SUPPLIED MATERIAL Start Marker
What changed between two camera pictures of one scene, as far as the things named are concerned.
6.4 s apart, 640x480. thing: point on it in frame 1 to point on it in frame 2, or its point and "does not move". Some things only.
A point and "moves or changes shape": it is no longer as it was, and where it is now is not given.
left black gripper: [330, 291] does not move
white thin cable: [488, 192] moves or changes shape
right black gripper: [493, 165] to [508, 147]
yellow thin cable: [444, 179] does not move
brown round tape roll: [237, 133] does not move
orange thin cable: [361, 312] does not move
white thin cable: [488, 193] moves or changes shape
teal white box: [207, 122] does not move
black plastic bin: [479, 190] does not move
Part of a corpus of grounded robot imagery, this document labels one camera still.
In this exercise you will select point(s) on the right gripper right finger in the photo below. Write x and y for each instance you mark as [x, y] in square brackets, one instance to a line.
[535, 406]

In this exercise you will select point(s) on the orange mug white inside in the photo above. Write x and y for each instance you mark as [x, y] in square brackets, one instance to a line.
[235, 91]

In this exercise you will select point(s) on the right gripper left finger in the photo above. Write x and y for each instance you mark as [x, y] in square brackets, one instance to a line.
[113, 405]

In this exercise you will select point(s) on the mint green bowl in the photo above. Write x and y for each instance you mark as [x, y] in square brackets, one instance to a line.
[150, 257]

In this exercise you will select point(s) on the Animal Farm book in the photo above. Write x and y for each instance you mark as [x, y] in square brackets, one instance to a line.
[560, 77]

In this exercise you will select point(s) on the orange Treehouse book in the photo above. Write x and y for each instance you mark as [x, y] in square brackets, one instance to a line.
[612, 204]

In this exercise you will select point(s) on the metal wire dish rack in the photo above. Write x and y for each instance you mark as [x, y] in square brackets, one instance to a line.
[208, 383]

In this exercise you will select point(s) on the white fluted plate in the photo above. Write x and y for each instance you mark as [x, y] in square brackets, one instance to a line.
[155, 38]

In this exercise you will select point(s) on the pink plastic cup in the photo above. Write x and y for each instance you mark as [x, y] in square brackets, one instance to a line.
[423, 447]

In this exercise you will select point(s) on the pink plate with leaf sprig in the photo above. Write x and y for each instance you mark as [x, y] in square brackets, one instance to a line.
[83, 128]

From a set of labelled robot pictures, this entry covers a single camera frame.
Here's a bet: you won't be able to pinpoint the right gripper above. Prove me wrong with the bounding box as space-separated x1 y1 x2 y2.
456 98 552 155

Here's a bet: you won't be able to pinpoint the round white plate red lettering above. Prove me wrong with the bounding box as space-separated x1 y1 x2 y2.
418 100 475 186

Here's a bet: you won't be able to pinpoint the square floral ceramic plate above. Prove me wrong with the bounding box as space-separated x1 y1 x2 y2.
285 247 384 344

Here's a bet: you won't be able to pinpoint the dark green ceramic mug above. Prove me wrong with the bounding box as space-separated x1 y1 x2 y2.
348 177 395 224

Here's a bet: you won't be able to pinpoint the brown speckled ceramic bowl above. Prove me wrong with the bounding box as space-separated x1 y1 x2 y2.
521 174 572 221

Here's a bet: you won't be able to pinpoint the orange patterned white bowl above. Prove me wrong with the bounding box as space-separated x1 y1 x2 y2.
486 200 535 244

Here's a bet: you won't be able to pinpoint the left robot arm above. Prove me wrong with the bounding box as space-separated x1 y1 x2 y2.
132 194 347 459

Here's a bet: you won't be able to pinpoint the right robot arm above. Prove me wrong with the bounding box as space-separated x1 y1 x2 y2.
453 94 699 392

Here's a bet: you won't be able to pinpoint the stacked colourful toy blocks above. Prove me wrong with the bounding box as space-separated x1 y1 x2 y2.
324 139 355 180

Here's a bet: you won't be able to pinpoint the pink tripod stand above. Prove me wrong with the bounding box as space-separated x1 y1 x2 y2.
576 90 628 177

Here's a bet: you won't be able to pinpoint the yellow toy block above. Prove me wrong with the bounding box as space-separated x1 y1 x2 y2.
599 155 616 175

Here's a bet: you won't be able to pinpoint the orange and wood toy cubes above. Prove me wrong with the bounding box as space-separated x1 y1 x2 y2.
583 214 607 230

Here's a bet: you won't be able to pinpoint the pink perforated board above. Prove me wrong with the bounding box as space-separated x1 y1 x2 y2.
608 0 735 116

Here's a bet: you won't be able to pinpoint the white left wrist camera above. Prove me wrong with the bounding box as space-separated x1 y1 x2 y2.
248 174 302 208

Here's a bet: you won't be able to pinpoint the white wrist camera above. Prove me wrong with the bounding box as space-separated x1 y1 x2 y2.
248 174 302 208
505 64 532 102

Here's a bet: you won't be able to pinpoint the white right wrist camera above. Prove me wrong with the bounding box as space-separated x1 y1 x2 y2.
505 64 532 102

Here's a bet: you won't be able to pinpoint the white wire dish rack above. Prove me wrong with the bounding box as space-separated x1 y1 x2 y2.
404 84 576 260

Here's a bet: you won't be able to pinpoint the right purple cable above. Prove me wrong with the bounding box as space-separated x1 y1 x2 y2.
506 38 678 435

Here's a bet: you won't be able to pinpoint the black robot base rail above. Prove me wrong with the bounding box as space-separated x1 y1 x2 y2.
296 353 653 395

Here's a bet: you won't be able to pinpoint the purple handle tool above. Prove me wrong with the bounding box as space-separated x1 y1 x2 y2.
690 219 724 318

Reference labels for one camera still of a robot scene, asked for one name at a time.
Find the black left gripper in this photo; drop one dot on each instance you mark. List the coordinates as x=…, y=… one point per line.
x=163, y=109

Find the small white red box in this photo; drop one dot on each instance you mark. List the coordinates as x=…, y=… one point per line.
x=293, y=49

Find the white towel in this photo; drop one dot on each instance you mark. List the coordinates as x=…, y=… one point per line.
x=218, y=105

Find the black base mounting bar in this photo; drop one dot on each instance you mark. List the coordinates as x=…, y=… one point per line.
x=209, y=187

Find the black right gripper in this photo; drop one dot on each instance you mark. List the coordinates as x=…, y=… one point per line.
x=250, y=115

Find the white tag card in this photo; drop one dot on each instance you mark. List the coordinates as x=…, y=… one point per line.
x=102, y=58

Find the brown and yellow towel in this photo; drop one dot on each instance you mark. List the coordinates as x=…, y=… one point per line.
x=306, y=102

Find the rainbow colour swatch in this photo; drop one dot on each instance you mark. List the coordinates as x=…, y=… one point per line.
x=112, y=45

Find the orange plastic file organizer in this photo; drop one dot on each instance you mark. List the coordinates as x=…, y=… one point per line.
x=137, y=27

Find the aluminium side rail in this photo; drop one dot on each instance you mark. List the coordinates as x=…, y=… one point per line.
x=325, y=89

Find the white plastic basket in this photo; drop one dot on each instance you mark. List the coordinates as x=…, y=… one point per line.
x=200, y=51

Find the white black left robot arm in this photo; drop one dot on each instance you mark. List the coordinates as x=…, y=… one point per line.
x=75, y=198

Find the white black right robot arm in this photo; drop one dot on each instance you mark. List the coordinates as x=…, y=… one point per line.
SUPPLIED MATERIAL End Marker
= EXERCISE INSTRUCTIONS =
How many lines in the listing above contain the string "labels"? Answer with the number only.

= COMPLETED TASK =
2